Companies that succeed with content automation initiatives tend to invest in communications, project management and change management to support the rollout. This means getting the right stakeholders involved early, aligning everyone on objectives, and possibly reallocating roles and responsibilities.
Education matters, but it’s engagement – building relationships, being supportive and providing more than just a platform – that really makes the difference when it comes to long-term adoption and change. When people are fully engaged, you can create a model that’s efficient, resilient, and ready to evolve with the market.
Why make the leap to a new operating model now? Put simply: because the results are undeniable.
Across industries, brands that have embraced automated halo content production are reporting faster go-to-market, greater scale of content, and significant cost reductions; that’s before we even consider business growth. Consider the following examples:
Some of the best-known names in retail, hospitality, and consumer goods are already realising seven-figure savings through automation.

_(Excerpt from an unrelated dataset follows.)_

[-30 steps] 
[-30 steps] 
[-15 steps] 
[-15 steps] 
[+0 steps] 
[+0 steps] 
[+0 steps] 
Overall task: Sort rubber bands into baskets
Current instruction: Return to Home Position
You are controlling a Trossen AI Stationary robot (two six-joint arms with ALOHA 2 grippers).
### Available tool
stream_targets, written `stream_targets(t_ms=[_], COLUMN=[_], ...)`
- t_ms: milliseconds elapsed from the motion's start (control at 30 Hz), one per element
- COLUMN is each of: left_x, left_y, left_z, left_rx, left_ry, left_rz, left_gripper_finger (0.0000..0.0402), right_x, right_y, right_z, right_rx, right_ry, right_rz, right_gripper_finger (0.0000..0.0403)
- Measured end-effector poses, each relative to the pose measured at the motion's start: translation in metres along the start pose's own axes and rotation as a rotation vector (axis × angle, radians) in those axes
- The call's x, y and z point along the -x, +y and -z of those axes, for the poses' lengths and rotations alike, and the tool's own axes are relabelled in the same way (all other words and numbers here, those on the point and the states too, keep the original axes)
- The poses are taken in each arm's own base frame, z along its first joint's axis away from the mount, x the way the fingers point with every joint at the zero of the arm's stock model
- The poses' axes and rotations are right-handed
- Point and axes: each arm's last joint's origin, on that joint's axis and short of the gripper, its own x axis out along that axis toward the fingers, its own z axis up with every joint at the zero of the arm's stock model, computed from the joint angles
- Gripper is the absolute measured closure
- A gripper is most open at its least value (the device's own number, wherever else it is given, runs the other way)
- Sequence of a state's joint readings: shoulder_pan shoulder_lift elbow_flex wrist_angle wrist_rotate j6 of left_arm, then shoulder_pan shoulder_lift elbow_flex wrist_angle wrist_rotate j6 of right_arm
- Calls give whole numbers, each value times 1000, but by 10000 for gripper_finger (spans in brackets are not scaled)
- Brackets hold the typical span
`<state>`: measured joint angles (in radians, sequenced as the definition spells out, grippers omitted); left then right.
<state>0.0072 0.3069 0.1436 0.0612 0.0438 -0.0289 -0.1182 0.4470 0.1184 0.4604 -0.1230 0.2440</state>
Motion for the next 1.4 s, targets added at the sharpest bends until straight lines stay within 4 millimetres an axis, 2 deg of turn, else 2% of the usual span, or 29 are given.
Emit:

These are companies spending many millions every year on content. ITG is often able to reduce that spend by multiple millions – not just to deliver the same, but to deliver more with more impact. So if you’re looking at budget pressures in the current market, the reality is that automation can save millions within just a few months.
And on the other side, it’s not just about cost-cutting. If you look at a brand like Costa Coffee, automation has helped enable digital transformation. That’s driven revenue – significant percentage-point improvements in sales by moving from traditional in-store print to dynamic digital screens. They’re able to produce hundreds of thousands of digital assets – and that kind of scale just isn’t possible manually.
And these aren’t isolated examples. So, the business case becomes clear: you can both save and grow by millions.
The payoff ITG promises isn’t just efficiency for its own sake – it’s smarter use of talent, faster response to market opportunities, and marketing campaigns that truly operate at the speed and scale of today’s consumers.
For marketing decision-makers, the message post-Cannes couldn’t be clearer – the future belongs to those who transform how content gets made, leaving old bottlenecks behind in favour of agile, tech-powered creativity.